Women who suffer from severe PMS could be offered free psychotherapy on the NHS to ease the symptoms, if proposals from senior doctors are given the go-ahead.
Around 40% of women experience psychological symptoms of PMS, such as depression, anxiety, irritability, loss of confidence and mood swings. For one in 20 women, the symptoms are so severe that they can lead to marriage breakdown, unemployment, self-harm and suicide, according to the Royal College of Obstetricians and Gynaecologists (RCOG).
Doctors today recommended that women and girls with severe PMS be given cognitive behavioural therapy (CBT) as a first course of treatment for PMS. CBT is a talking therapy that encourages patients to manage their problems by altering their thoughts and behaviour.
To qualify for the therapy, a sufferer's symptoms would have to affect her daily functioning or interfere with her work or relationships.
Many people still fail to appreciate the debilitating impact PMS can have on some women's lives, said Shaughn O’Brien, professor of obstetrics and gynaecology at Keele University and lead author of the advice.
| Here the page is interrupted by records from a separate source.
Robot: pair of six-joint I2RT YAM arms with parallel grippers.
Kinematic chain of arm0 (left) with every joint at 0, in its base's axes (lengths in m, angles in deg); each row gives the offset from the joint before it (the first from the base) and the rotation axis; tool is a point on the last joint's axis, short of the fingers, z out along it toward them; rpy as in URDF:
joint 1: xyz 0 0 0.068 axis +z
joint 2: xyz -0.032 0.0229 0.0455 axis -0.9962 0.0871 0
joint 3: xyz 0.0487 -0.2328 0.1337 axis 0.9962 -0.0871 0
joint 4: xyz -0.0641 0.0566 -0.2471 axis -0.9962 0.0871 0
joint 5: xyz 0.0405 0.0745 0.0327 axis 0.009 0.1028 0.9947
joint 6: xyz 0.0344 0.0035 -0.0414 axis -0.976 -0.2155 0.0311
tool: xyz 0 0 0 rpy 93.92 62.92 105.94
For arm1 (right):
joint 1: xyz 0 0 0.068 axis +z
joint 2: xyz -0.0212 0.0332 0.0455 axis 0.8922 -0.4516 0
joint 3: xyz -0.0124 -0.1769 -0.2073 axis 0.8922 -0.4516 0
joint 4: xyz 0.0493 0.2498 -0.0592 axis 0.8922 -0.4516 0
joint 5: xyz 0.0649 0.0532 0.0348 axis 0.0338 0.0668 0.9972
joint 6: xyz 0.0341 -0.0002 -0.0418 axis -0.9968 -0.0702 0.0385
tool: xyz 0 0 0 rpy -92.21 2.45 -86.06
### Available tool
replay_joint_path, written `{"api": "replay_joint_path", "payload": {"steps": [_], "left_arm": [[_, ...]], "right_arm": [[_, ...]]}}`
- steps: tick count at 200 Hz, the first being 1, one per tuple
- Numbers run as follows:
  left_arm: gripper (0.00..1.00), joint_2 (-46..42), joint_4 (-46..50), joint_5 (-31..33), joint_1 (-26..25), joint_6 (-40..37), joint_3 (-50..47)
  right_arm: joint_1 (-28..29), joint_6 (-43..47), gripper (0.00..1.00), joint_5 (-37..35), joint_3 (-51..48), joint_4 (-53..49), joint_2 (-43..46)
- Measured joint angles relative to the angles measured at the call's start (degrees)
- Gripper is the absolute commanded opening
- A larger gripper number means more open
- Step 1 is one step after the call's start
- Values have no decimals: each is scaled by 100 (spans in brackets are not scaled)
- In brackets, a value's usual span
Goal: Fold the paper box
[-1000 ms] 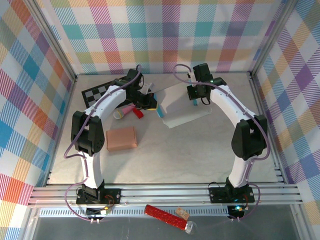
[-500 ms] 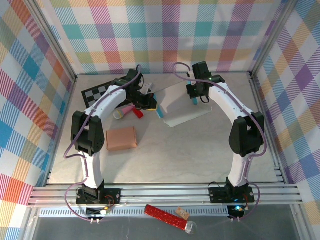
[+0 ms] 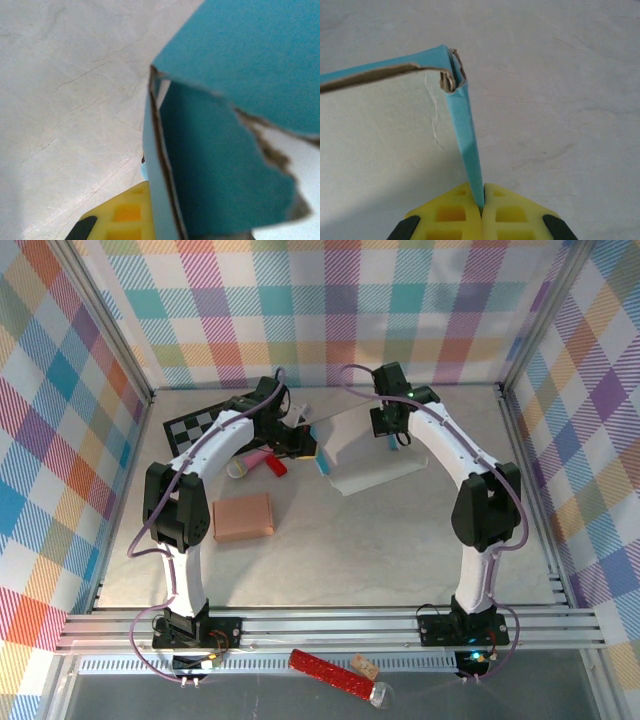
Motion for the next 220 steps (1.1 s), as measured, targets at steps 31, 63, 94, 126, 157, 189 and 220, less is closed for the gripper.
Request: {"api": "replay_joint_path", "payload": {"steps": [31,63,94,126,157,189,220], "left_arm": [[0,0,-35,-7,-55,50,52],[0,2,-22,9,-61,111,59],[0,0,46,70,-61,111,59],[0,2,76,284,-63,155,59],[0,7,33,634,-177,330,-35],[0,37,-435,1073,-424,588,-616],[0,195,-1058,1213,-546,857,-1143]], "right_arm": [[254,-525,0,-857,227,-417,-219],[474,-680,0,-1397,354,-549,-304],[494,-693,0,-1239,374,-520,-304],[468,-608,0,-911,190,-352,-225],[468,-752,0,-752,-918,131,380],[468,-1049,0,-599,-2288,741,1156],[468,-1224,0,-431,-2813,951,1257]]}}
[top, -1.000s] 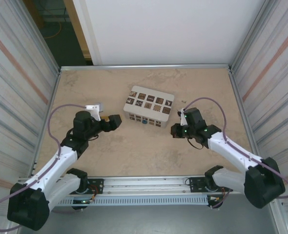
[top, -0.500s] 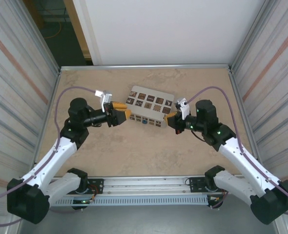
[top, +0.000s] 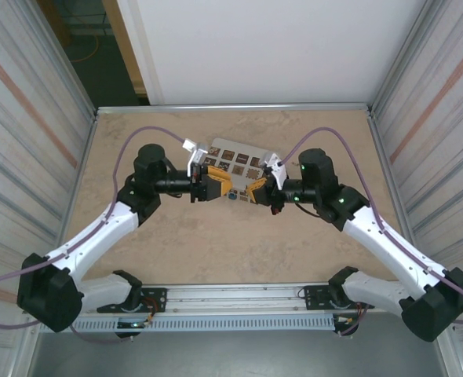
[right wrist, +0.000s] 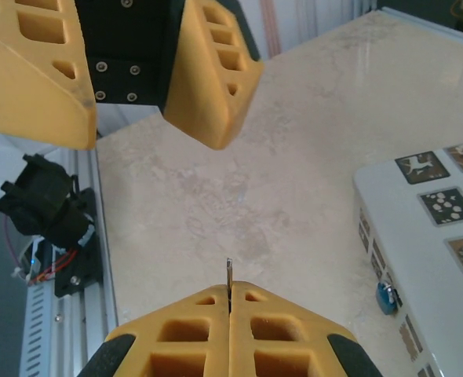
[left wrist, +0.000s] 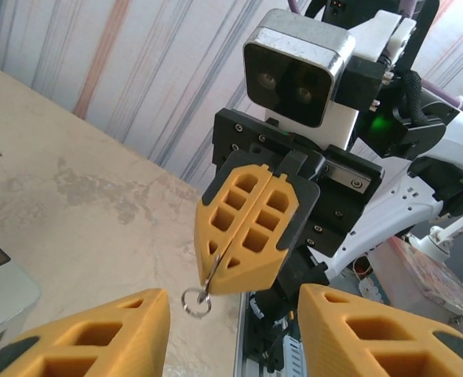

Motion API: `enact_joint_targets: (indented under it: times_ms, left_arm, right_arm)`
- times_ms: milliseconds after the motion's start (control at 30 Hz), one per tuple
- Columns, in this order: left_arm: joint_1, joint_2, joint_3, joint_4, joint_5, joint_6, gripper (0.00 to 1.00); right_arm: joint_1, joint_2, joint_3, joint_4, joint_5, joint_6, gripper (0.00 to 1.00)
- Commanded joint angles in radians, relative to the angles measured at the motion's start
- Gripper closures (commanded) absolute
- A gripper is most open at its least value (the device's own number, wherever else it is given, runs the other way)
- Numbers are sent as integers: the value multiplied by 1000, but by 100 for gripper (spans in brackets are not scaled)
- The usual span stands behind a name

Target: Unlock the padlock with the key

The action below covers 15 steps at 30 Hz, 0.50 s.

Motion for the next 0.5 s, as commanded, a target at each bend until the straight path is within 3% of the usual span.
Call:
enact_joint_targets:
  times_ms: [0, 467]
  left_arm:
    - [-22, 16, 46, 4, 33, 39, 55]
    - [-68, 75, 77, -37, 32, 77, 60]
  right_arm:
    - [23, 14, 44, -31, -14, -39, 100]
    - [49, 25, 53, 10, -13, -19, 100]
“PMS can be a serious condition which can dramatically impact on the quality of a woman’s life affecting her personal and professional life, therefore it is essential that an integrated holistic approach to treatment is adopted."
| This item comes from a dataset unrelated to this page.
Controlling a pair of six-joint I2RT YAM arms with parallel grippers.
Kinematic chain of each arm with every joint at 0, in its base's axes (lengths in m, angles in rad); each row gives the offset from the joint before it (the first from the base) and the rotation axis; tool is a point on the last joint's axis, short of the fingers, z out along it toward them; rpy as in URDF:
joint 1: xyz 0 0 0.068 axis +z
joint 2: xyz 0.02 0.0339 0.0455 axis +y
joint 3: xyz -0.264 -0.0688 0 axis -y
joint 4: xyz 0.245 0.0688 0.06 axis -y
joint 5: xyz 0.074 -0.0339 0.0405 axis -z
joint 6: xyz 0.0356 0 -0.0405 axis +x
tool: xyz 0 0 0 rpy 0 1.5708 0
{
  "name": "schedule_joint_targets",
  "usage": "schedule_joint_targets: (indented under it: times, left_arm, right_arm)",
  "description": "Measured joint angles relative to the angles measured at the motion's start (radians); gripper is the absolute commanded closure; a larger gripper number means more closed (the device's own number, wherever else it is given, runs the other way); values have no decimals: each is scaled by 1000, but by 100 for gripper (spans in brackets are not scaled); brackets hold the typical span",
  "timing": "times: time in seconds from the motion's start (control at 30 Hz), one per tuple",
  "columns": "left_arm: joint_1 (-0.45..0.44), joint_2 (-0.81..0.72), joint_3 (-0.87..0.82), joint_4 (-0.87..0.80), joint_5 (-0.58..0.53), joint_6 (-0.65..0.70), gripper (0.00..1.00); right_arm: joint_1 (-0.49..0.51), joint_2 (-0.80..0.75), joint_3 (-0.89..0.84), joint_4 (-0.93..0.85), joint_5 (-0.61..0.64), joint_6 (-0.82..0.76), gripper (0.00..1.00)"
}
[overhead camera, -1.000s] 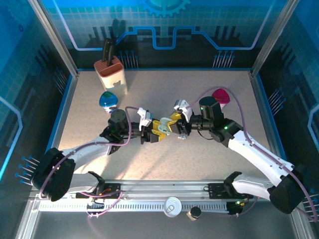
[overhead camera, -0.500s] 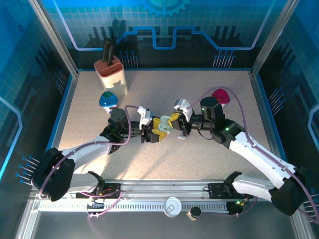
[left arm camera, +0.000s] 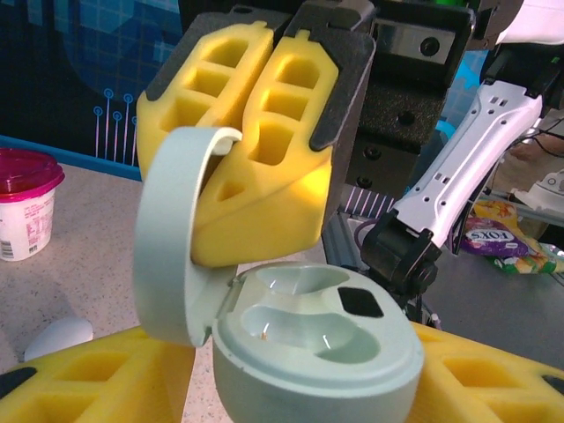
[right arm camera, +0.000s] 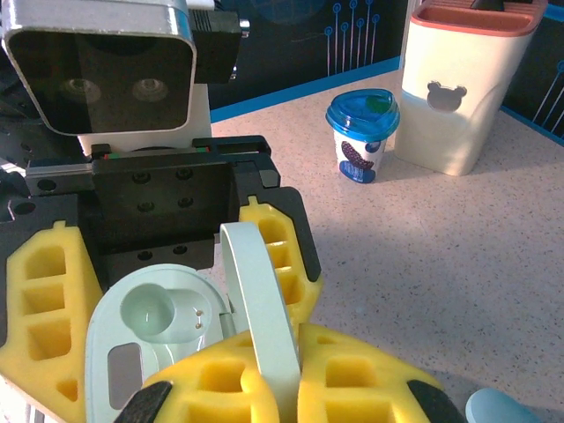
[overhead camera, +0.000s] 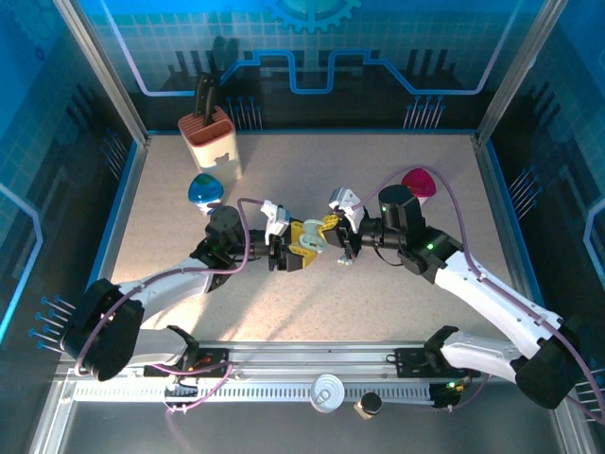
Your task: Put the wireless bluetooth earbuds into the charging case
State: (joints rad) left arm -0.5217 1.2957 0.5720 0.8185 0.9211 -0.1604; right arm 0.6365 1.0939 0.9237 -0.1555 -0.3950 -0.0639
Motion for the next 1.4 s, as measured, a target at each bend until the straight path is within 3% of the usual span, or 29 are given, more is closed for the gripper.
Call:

He said that while many women's symptoms can be treated by their GP and through lifestyle changes, taking the contraceptive pill, SSRIs or vitamin B6, others "will need more complex care provided by a team of GPs, gynaecologists, psychiatrists and dieticians".
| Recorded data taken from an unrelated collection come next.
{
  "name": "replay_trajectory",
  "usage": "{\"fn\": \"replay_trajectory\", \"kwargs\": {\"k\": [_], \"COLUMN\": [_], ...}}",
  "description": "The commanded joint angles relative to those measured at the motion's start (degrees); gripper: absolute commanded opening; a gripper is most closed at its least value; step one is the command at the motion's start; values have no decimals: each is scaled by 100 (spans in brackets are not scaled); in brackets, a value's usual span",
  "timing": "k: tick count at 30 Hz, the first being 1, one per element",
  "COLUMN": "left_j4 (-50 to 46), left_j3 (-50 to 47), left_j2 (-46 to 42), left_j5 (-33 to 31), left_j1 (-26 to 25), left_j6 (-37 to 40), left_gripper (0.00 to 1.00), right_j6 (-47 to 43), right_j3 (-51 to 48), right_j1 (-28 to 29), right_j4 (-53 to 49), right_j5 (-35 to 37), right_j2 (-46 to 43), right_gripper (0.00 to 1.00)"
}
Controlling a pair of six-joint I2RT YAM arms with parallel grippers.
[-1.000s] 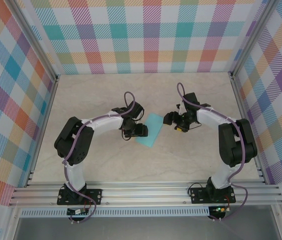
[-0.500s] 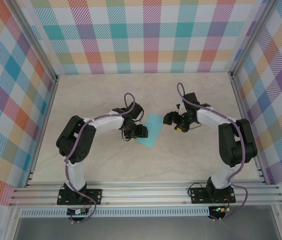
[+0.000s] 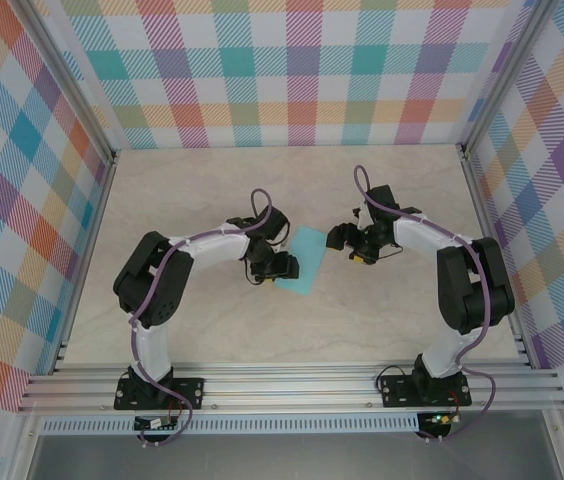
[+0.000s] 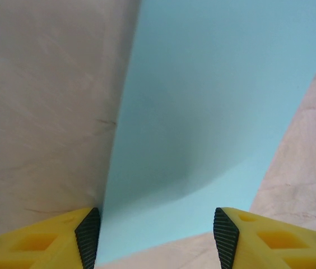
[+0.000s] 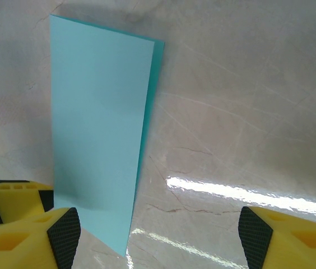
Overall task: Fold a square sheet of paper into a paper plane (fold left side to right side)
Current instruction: Pick up the square sheet of paper from the center of the table.
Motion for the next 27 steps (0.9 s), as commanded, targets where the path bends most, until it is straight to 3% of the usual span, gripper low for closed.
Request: {"fn": "replay_trajectory", "kwargs": {"k": [1, 8, 19, 27], "left_j4": [-132, -70, -18, 66], "left_j3": [-60, 37, 109, 102], "left_j2": [-160, -181, -287, -390], "left_j5": [484, 618, -176, -379], "left_j1": [-205, -391, -383, -371], "left_j6": [-194, -273, -479, -643], "left_gripper": [57, 57, 50, 27], "right_j6": [-15, 36, 57, 14], "right_j3": [-43, -53, -52, -96], "right_j1": [21, 16, 12, 18], "right_j4": [66, 151, 187, 148], "right_j5": [-90, -211, -268, -219], "right_j2": [14, 73, 80, 16], "right_gripper": [77, 75, 71, 67]}}
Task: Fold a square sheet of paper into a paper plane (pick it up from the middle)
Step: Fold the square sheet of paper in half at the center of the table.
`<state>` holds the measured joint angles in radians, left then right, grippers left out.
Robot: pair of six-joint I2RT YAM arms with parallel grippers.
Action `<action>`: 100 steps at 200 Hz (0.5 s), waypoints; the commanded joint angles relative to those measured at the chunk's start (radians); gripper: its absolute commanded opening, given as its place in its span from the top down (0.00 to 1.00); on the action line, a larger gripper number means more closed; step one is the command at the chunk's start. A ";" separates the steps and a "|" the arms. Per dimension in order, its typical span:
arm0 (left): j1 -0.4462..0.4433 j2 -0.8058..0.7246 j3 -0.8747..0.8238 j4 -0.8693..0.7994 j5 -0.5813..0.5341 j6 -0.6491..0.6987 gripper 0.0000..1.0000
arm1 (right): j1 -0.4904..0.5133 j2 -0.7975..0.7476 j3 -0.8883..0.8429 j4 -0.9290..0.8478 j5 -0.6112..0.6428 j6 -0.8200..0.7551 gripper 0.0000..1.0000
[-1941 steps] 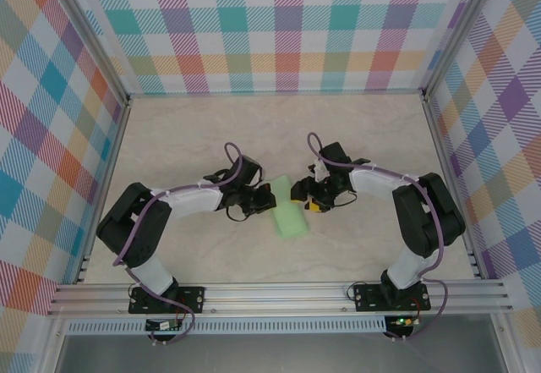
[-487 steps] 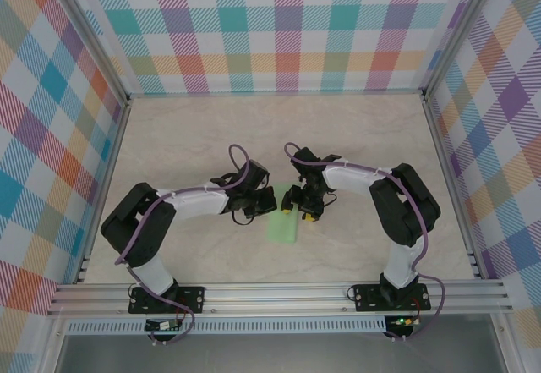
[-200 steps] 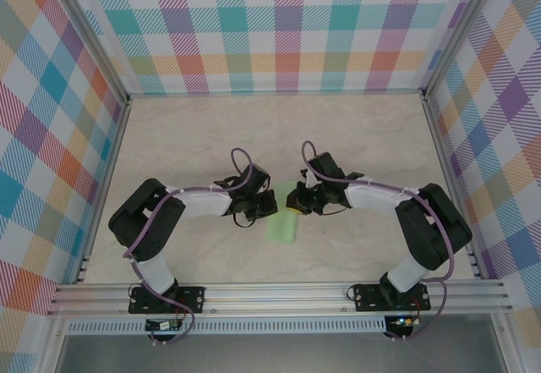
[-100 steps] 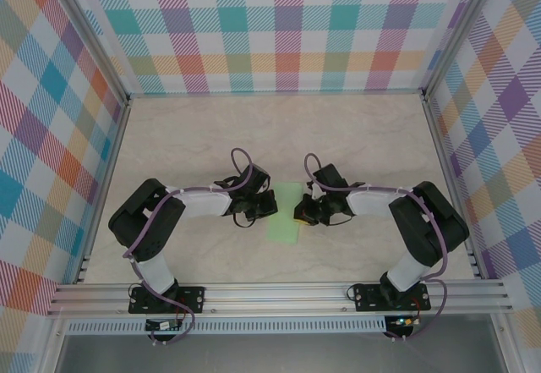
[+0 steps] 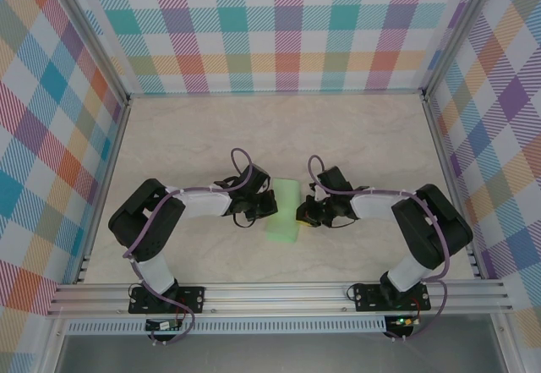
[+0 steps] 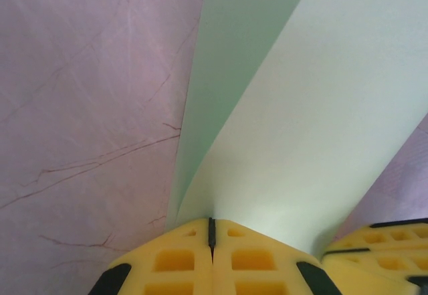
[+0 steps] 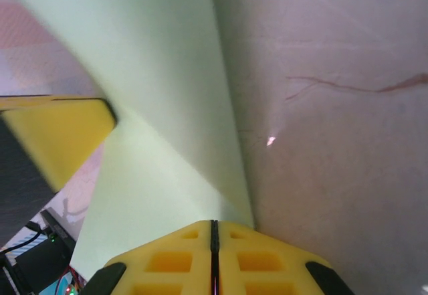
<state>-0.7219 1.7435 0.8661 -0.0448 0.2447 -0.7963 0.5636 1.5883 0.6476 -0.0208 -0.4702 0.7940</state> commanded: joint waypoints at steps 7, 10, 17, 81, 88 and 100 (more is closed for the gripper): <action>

The last resort for treating severe PMS is removing the womb and both ovaries.
But many doctors believe women shouldn't have to go through invasive procedures, and there is strong evidence that CBT is as effective for treating PMS as Prozac, O’Brien told The Times.
"[CBT] is an action that continues. Once you stop a drug the patient goes back to where they were; CBT sets them up for the future and they can return to it by themselves,” he added.
CBT is available on the NHS with a referral from your GP, however many patients report long waiting lists and end up paying for treatment from a private therapist, which can cost between £40 and £100 for a session, reported The Times.
However, not everyone believes offering free CBT to treat PMS is a good idea. Writing in The Guardian, clinical psychologist and psychotherapist Jay Watts said "medicalising" PMS risks encouraging women – half of the population – to view their experiences as "abnormal".
"The issues that the emotional premenstrual surge often attempt to communicate are often far from irrational," she wrote. "The sudden fury, say, at always doing the washing-up, the feelings of not being appreciated, being ugly; such issues are deeply embedded within gender dynamics."
Framing PMS as a disorder requiring medical intervention, she added, is a "political act" that obscures many women's disadvantaged place in society, and shouldn't be offered by a "broke" NHS.